MAPA's blues
Elle marche à petits pas sur le lino du long couloir. Le regard absent. Elle chantonne un air d'autrefois. Elle s'en va patiemment jour après jour.
Certains matins, lorsque Leila ou Carole ou une autre, pour une raison imprévue, ne peut pas venir, elle regarde autour d'elle avec angoisse. Quelque chose ne tourne pas rond mais elle ne sait pas quoi, un grain de sable dans l'habitude. Parfois, personne n'est là pour l'aider à se lever, se laver, s'habiller. Alors elle reste au lit et elle attend.
A Noël, quelques-uns ont manqué : la grippe... Alors elle n'a pas bougé et sa voisine non plus. L'odeur de soupe de la veille s'accrochait à l'air confiné des chambres.

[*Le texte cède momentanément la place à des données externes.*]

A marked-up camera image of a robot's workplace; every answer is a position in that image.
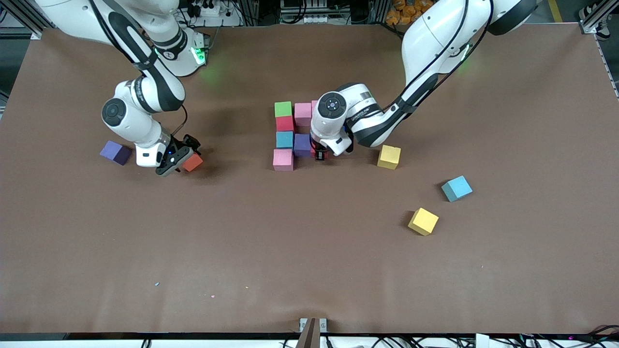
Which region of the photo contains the orange foam cube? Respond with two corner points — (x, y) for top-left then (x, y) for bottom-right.
(182, 153), (204, 173)

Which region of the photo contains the purple foam cube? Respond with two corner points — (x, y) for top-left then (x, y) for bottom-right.
(294, 133), (312, 158)
(100, 140), (132, 166)

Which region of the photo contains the yellow foam cube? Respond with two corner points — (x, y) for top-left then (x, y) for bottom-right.
(408, 207), (440, 236)
(377, 145), (402, 170)

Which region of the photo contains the brown table cover sheet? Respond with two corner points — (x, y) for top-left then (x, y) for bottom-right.
(0, 23), (619, 334)

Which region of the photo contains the pile of orange objects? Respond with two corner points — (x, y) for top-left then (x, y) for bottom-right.
(385, 0), (433, 25)

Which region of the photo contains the metal table edge bracket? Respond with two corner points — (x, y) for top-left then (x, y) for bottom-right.
(299, 318), (328, 348)

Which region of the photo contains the aluminium frame profile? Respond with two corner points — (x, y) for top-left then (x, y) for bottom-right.
(579, 0), (619, 35)
(0, 0), (43, 40)

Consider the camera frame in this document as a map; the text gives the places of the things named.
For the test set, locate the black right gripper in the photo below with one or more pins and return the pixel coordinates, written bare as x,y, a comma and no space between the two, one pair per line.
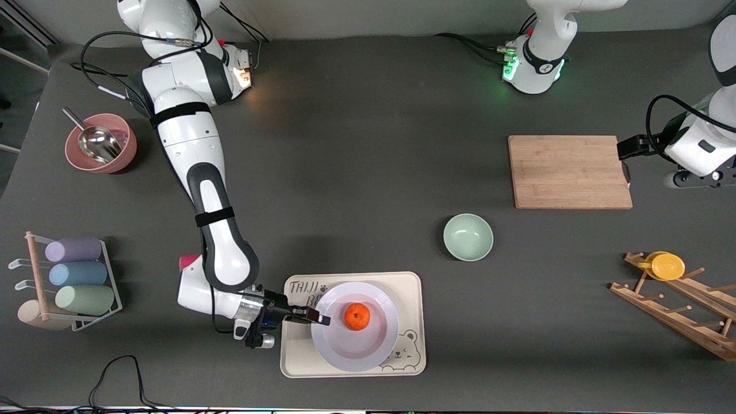
276,311

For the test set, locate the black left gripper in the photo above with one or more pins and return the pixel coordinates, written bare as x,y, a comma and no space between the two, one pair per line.
632,148

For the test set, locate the orange mandarin fruit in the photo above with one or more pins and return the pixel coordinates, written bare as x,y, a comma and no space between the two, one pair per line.
357,317

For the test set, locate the white round plate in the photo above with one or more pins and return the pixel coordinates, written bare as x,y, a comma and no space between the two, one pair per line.
356,351

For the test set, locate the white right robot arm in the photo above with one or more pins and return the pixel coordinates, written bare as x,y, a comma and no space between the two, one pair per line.
195,149

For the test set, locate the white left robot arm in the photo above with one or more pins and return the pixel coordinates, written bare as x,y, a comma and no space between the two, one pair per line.
543,34

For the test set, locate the wooden cutting board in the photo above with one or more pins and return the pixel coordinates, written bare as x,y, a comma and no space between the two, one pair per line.
569,172

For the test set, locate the beige bear print tray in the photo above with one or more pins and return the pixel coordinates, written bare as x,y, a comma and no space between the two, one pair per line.
411,293

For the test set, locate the yellow cup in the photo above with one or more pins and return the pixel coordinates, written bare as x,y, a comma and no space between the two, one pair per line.
667,267

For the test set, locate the pink folded cloth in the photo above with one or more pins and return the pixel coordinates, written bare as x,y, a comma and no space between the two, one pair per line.
187,263

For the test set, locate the light green bowl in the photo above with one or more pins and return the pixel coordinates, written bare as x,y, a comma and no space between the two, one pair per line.
468,237

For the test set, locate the wooden peg drying rack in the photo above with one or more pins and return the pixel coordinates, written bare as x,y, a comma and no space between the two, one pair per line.
678,319

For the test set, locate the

La lumière des néons avait du mal à donner le change, le parc était resté à la fenêtre.
Personne ne le sait car elle ne parle plus vraiment, mais elle a vingt ans, les cheveux soyeux, bruns et la bouche tendre. Elle attend l'heure d'aller danser, là-bas sur les bords de Rance. Elle aime danser, elle aime sentir sa jupe qui tourne et virevolte, son corps qui s'abandonne à l'An-dro. Elle aime le regard des garçons de son âge, elle se sent belle. Pas provocante, non, explorant juste des sensations nouvelles jusqu'aux limites raisonnables que sa mère lui rappelle si souvent, juste un peu au-delà.

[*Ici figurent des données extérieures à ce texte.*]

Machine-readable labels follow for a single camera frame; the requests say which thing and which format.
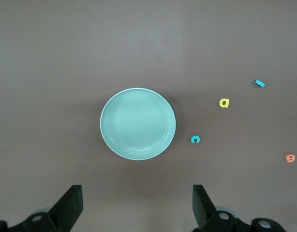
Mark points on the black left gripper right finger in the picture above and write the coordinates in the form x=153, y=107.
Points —
x=206, y=212

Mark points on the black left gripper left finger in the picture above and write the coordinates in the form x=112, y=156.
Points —
x=66, y=212

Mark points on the teal foam letter c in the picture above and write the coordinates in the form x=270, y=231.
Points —
x=195, y=136

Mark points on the yellow letter d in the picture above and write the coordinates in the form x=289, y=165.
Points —
x=221, y=103

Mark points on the teal foam letter i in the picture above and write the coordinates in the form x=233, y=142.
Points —
x=259, y=83

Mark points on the orange foam letter e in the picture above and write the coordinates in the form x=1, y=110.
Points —
x=287, y=158

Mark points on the green plate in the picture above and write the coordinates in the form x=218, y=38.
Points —
x=137, y=123

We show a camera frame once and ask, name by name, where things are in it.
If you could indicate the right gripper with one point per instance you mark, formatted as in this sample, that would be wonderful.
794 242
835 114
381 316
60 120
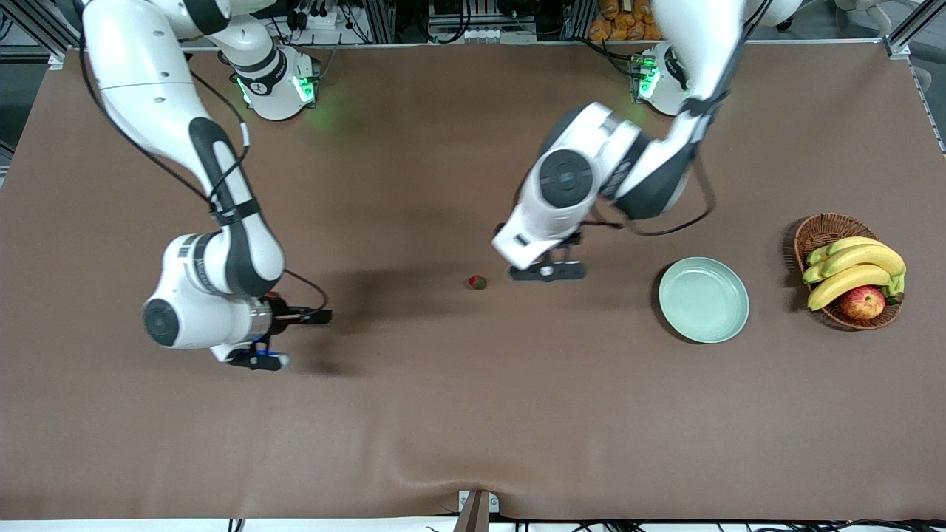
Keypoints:
283 315

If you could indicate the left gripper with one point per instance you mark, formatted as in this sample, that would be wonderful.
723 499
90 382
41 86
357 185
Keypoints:
573 239

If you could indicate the red strawberry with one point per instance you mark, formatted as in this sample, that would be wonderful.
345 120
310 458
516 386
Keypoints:
477 282

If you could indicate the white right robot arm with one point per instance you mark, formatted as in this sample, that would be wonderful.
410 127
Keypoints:
148 74

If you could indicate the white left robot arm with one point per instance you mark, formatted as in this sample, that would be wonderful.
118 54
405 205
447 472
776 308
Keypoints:
702 44

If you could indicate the light green round plate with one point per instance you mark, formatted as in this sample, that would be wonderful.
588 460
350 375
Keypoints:
702 299

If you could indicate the brown table cover cloth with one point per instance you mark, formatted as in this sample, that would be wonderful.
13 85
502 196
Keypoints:
473 414

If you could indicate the white terminal block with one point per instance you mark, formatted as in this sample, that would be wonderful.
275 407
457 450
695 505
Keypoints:
488 35

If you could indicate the orange snack pile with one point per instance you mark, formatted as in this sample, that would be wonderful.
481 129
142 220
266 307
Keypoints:
621 22

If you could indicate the yellow banana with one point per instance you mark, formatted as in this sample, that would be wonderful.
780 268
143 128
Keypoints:
850 242
842 284
817 256
813 273
865 257

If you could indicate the brown wicker basket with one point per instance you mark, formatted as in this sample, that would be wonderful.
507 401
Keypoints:
820 229

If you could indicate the red yellow apple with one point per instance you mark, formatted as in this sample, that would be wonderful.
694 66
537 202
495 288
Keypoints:
862 303

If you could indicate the white power strip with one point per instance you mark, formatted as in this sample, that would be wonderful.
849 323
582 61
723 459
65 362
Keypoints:
321 21

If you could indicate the camera stand post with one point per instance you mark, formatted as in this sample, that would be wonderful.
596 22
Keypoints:
474 517

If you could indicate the aluminium frame post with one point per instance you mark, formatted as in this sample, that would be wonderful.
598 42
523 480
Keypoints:
582 18
380 18

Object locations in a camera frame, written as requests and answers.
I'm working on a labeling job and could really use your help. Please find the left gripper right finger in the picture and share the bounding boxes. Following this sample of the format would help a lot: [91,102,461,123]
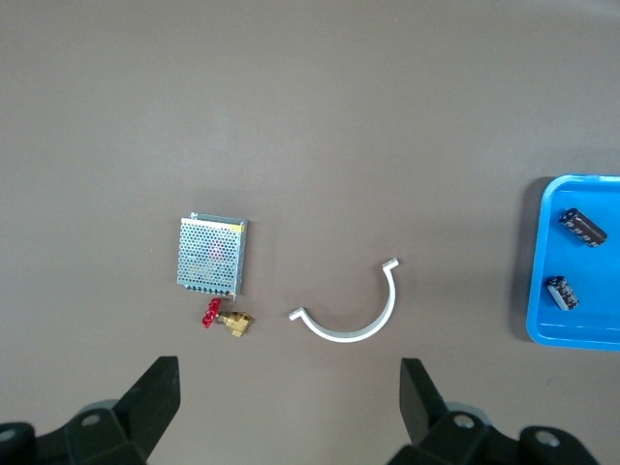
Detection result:
[387,357,602,465]

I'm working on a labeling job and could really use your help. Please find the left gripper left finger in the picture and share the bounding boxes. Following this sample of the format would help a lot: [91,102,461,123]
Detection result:
[0,356,182,465]

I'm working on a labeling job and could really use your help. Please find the short brown electrolytic capacitor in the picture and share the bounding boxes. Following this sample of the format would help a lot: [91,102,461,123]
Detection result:
[545,275,581,312]

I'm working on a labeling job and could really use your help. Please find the long brown electrolytic capacitor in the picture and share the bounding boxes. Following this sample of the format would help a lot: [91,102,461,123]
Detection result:
[559,206,608,249]

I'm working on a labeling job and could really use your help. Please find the blue plastic tray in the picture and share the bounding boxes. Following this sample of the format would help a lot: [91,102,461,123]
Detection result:
[525,173,620,353]

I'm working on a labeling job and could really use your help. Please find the white curved plastic strip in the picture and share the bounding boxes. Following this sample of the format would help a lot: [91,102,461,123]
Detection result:
[288,257,401,344]

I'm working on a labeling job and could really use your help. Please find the perforated metal power supply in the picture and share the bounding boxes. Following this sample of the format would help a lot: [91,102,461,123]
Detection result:
[174,210,249,298]

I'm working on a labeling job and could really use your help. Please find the brass valve red handle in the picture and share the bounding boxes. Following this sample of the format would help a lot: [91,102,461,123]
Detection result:
[200,297,255,340]

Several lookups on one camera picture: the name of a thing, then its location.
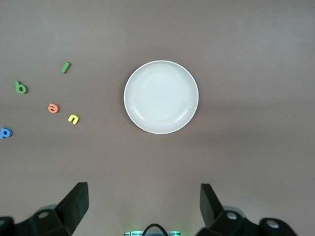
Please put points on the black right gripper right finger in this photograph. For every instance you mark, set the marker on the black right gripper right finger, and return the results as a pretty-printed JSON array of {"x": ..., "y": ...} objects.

Elle a vingt ans et l'éternité devant elle. Elle rêve de mille vies, mille voyages, mille avenirs éblouissants.
Elle sent en elle ces espoirs, ces envies, ces rêves. Rien n'a changé mais le temps a passé avec une telle régularité... et le couloir s'étire maintenant comme un chemin trop long, un voyage improbable.
Là, les autres ne voient pas son visage lisse, son sourire enjoleur, son sérieux parfois, ses grimaces. Là, les autres ne voient pas la polka qu'elle esquisse dans le long couloir de son pas incertain.

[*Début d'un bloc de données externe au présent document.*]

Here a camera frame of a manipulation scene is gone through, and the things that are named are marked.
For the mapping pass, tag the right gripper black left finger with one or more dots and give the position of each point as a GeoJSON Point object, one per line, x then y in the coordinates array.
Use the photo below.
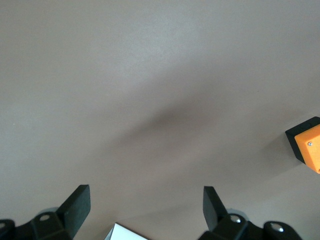
{"type": "Point", "coordinates": [75, 212]}

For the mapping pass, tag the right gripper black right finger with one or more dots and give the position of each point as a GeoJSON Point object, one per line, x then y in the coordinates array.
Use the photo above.
{"type": "Point", "coordinates": [215, 215]}

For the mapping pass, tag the white drawer cabinet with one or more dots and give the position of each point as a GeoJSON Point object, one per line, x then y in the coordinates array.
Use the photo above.
{"type": "Point", "coordinates": [127, 233]}

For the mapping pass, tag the orange and black button box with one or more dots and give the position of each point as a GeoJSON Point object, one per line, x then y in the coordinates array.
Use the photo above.
{"type": "Point", "coordinates": [310, 150]}

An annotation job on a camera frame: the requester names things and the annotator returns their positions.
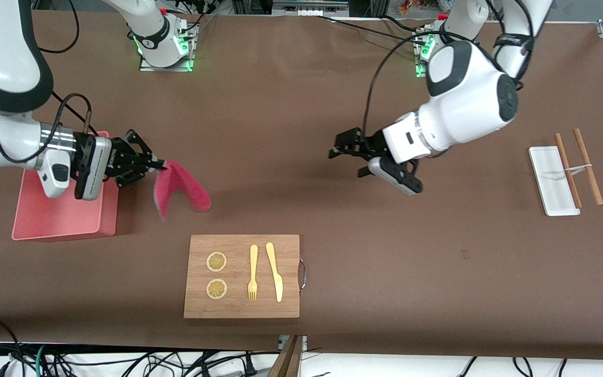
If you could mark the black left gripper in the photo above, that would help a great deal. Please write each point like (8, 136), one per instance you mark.
(372, 143)

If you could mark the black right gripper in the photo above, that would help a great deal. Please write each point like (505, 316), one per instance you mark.
(116, 158)

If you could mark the red cloth with grey back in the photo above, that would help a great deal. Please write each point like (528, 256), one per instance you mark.
(183, 186)

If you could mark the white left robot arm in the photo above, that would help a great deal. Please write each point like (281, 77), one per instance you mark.
(464, 104)

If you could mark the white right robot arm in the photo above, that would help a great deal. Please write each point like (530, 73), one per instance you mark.
(3, 63)

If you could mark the pink plastic bin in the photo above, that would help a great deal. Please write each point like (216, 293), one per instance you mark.
(60, 220)

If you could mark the lemon slice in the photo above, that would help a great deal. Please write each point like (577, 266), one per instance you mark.
(216, 262)
(216, 289)

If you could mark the yellow plastic knife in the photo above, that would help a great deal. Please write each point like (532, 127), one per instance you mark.
(275, 272)

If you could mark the yellow plastic fork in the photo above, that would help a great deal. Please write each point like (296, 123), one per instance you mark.
(253, 262)

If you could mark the orange background object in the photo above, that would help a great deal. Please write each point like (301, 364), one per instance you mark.
(411, 6)

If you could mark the white power strip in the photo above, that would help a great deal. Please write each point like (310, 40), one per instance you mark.
(309, 5)

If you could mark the wooden cutting board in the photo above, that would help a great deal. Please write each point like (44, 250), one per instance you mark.
(241, 309)

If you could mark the white rack base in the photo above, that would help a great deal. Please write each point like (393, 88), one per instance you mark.
(550, 193)

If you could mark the brown wooden rod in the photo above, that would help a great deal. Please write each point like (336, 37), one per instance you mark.
(588, 167)
(568, 173)

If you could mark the wooden plank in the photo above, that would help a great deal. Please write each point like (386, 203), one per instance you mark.
(287, 361)

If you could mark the white tie between rods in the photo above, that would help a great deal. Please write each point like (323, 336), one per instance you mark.
(580, 167)

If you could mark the black power plug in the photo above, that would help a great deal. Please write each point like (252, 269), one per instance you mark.
(249, 366)

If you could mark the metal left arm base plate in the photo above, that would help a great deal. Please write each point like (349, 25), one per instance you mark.
(421, 65)

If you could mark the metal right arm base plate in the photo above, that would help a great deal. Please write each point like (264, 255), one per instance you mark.
(189, 47)

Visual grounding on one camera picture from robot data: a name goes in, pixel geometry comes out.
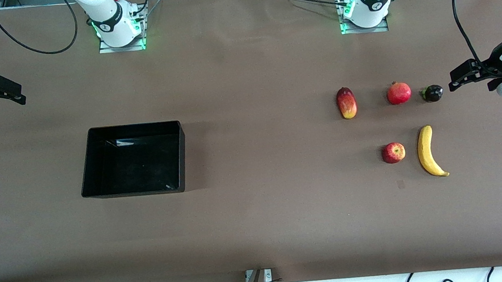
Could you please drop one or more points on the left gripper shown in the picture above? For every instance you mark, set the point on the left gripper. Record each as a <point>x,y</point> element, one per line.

Elle s'efface de plus en plus souvent pour laisser la place à cette vieille ankylosée. Elle se retranche du monde pour ne pas sentir comme on la regarde. Elle veut continuer à avoir vingt ans, trente ans, quarante ans... à sentir l'odeur de l'herbe coupée au début de l'été, à gouter les pommes de l'automne naissant, à laisser passer le vent et l'embrun sur son visage.
De temps en temps elle marmonne quelques mots, un poème qu'elle aime. Et la voix qu'elle entend alors lui semble étrange, si grave, éraillée et hésitante. Elle se souvient lorsqu'elle chantait, les matins de printemps, au lavoir, avec les autres femmes. Un véritable branle-bas au milieu du bruit des batoirs et des rires. Et parfois l'accordéon de Jo...
Ici on s'occupe de la vieille qui s'en va patiemment jour après jour. On la voit rétrécie, infiniment usée, déjà presque ailleurs. On la confond avec ses rides, sa peau fripée. On la relègue, on n'imagine pas qu'elle brûle toujours au dedans.
Elle se méfie du lino... toujours à petits pas prudents... et elle sourit en s'éloignant.